Records from a data collection
══════════════════════════════
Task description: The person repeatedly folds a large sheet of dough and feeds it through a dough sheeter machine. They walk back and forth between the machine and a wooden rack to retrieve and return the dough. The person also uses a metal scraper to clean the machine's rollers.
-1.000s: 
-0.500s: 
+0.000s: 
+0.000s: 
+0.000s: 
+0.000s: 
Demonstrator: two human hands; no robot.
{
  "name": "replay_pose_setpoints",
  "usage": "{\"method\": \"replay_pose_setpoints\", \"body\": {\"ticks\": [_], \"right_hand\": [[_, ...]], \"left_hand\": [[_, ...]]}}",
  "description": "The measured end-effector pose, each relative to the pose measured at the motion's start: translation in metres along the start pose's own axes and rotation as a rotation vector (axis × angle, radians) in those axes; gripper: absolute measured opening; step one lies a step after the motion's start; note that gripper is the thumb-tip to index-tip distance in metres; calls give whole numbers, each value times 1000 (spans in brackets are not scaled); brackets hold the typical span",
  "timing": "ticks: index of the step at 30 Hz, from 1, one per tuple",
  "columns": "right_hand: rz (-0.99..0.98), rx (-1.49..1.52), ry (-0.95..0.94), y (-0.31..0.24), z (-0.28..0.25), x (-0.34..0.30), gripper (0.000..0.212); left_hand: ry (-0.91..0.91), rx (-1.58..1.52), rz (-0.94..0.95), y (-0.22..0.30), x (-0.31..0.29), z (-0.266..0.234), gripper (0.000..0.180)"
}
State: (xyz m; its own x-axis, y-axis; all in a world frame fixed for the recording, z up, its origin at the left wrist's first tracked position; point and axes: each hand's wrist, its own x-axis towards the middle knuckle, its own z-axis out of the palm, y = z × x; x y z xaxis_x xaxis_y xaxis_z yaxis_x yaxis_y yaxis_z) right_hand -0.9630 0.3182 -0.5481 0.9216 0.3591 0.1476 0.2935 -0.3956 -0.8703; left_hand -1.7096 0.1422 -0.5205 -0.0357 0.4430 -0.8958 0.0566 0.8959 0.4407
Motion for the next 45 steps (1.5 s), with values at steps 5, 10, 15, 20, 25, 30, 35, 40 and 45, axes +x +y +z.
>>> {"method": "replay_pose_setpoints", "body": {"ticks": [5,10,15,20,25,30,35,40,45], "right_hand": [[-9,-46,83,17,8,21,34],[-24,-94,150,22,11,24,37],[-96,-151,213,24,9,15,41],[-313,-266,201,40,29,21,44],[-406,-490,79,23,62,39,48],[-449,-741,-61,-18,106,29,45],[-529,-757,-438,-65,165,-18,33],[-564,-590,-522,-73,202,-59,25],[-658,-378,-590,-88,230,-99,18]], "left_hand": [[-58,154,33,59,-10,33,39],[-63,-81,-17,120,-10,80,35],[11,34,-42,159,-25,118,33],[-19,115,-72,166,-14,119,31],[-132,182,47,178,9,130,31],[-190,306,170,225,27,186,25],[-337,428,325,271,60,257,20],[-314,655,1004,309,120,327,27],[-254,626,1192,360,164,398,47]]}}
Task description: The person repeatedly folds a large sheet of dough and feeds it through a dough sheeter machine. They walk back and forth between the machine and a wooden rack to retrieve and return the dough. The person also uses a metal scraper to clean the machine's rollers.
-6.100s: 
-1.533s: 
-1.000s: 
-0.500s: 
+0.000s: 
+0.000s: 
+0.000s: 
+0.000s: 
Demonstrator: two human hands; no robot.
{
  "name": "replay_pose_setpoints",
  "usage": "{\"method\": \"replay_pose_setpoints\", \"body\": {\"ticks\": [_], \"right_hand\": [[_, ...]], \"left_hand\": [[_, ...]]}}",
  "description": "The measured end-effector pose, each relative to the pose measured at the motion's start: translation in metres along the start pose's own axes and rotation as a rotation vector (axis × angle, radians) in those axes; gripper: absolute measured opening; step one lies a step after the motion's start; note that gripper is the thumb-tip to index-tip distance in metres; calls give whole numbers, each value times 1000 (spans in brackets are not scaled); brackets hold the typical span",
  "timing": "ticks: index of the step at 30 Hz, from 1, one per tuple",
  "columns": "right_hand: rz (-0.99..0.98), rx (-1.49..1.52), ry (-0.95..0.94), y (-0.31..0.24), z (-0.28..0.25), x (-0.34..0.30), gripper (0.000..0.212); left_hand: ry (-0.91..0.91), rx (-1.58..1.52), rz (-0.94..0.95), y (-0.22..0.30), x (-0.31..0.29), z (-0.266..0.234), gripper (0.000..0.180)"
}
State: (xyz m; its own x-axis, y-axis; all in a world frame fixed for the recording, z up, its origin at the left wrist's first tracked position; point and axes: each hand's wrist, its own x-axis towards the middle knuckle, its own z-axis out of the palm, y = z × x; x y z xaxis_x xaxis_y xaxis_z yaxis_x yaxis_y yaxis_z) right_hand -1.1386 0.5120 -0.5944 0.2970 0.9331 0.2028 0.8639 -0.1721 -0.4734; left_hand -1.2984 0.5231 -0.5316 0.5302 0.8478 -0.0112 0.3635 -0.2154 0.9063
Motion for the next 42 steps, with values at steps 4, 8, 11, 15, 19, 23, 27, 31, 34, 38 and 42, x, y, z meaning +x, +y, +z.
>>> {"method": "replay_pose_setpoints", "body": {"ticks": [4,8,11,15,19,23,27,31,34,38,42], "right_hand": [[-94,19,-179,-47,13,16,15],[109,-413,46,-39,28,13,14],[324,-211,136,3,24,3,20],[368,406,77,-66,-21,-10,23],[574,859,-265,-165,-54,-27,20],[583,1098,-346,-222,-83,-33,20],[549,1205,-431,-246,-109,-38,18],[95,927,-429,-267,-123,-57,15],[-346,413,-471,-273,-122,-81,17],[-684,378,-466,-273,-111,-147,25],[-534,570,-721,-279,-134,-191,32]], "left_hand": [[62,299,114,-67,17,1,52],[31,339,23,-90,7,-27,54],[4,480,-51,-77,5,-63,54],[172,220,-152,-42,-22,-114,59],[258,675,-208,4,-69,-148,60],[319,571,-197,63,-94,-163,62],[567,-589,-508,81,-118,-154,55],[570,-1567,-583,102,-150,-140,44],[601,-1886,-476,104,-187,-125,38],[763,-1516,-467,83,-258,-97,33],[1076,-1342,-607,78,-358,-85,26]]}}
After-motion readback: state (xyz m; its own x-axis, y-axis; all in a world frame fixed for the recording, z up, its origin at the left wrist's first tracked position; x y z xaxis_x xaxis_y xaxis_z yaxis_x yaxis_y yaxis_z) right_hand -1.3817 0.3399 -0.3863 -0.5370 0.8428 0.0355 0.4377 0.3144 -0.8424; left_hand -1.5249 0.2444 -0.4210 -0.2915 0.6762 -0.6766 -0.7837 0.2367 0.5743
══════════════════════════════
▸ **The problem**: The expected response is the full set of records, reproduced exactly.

▸ **Your solution**:
Task description: The person repeatedly folds a large sheet of dough and feeds it through a dough sheeter machine. They walk back and forth between the machine and a wooden rack to retrieve and return the dough. The person also uses a metal scraper to clean the machine's rollers.
-1.000s: 
-0.500s: 
+0.000s: 
+0.000s: 
+0.000s: 
+0.000s: 
Demonstrator: two human hands; no robot.
{
  "name": "replay_pose_setpoints",
  "usage": "{\"method\": \"replay_pose_setpoints\", \"body\": {\"ticks\": [_], \"right_hand\": [[_, ...]], \"left_hand\": [[_, ...]]}}",
  "description": "The measured end-effector pose, each relative to the pose measured at the motion's start: translation in metres along the start pose's own axes and rotation as a rotation vector (axis × angle, radians) in those axes; gripper: absolute measured opening; step one lies a step after the motion's start; note that gripper is the thumb-tip to index-tip distance in metres; calls give whole numbers, each value times 1000 (spans in brackets are not scaled); brackets hold the typical span",
  "timing": "ticks: index of the step at 30 Hz, from 1, one per tuple",
  "columns": "right_hand: rz (-0.99..0.98), rx (-1.49..1.52), ry (-0.95..0.94), y (-0.31..0.24), z (-0.28..0.25), x (-0.34..0.30), gripper (0.000..0.212); left_hand: ry (-0.91..0.91), rx (-1.58..1.52), rz (-0.94..0.95), y (-0.22..0.30), x (-0.31..0.29), z (-0.266..0.234), gripper (0.000..0.180)"
}
State: (xyz m; its own x-axis, y-axis; all in a world frame fixed for the recording, z up, its origin at the left wrist's first tracked position; point and axes: each hand's wrist, its own x-axis towards the middle knuckle, its own z-axis out of the palm, y = z × x; x y z xaxis_x xaxis_y xaxis_z yaxis_x yaxis_y yaxis_z) right_hand -0.9630 0.3182 -0.5481 0.9216 0.3591 0.1476 0.2935 -0.3956 -0.8703; left_hand -1.7096 0.1422 -0.5205 -0.0357 0.4430 -0.8958 0.0566 0.8959 0.4407
Motion for the next 45 steps (1.5 s), with values at steps 5, 10, 15, 20, 25, 30, 35, 40 and 45, axes +x +y +z.
>>> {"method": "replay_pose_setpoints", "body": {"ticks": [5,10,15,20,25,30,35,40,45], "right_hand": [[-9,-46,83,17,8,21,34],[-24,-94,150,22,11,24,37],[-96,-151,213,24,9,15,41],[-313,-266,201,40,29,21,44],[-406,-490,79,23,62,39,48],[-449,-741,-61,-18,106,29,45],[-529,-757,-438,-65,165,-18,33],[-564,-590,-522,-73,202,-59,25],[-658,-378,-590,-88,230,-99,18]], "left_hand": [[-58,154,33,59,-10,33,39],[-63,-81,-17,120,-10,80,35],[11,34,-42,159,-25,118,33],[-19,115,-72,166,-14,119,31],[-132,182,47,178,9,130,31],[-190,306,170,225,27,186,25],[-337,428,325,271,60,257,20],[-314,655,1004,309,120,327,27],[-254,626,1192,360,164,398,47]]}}
Task description: The person repeatedly folds a large sheet of dough and feeds it through a dough sheeter machine. They walk back and forth between the machine and a wooden rack to retrieve and return the dough. The person also uses a metal scraper to clean the machine's rollers.
-6.100s: 
-1.533s: 
-1.000s: 
-0.500s: 
+0.000s: 
+0.000s: 
+0.000s: 
+0.000s: 
Demonstrator: two human hands; no robot.
{
  "name": "replay_pose_setpoints",
  "usage": "{\"method\": \"replay_pose_setpoints\", \"body\": {\"ticks\": [_], \"right_hand\": [[_, ...]], \"left_hand\": [[_, ...]]}}",
  "description": "The measured end-effector pose, each relative to the pose measured at the motion's start: translation in metres along the start pose's own axes and rotation as a rotation vector (axis × angle, radians) in those axes; gripper: absolute measured opening; step one lies a step after the motion's start; note that gripper is the thumb-tip to index-tip distance in metres; calls give whole numbers, each value times 1000 (spans in brackets are not scaled); brackets hold the typical span",
  "timing": "ticks: index of the step at 30 Hz, from 1, one per tuple",
  "columns": "right_hand: rz (-0.99..0.98), rx (-1.49..1.52), ry (-0.95..0.94), y (-0.31..0.24), z (-0.28..0.25), x (-0.34..0.30), gripper (0.000..0.212); left_hand: ry (-0.91..0.91), rx (-1.58..1.52), rz (-0.94..0.95), y (-0.22..0.30), x (-0.31..0.29), z (-0.266..0.234), gripper (0.000..0.180)"
}
State: (xyz m; its own x-axis, y-axis; all in a world frame fixed for the recording, z up, its origin at the left wrist's first tracked position; point and axes: each hand's wrist, its own x-axis towards the middle knuckle, its own z-axis out of the palm, y = z × x; x y z xaxis_x xaxis_y xaxis_z yaxis_x yaxis_y yaxis_z) right_hand -1.1386 0.5120 -0.5944 0.2970 0.9331 0.2028 0.8639 -0.1721 -0.4734; left_hand -1.2984 0.5231 -0.5316 0.5302 0.8478 -0.0112 0.3635 -0.2154 0.9063
Motion for the next 42 steps, with values at steps 4, 8, 11, 15, 19, 23, 27, 31, 34, 38 and 42, x, y, z meaning +x, +y, +z.
>>> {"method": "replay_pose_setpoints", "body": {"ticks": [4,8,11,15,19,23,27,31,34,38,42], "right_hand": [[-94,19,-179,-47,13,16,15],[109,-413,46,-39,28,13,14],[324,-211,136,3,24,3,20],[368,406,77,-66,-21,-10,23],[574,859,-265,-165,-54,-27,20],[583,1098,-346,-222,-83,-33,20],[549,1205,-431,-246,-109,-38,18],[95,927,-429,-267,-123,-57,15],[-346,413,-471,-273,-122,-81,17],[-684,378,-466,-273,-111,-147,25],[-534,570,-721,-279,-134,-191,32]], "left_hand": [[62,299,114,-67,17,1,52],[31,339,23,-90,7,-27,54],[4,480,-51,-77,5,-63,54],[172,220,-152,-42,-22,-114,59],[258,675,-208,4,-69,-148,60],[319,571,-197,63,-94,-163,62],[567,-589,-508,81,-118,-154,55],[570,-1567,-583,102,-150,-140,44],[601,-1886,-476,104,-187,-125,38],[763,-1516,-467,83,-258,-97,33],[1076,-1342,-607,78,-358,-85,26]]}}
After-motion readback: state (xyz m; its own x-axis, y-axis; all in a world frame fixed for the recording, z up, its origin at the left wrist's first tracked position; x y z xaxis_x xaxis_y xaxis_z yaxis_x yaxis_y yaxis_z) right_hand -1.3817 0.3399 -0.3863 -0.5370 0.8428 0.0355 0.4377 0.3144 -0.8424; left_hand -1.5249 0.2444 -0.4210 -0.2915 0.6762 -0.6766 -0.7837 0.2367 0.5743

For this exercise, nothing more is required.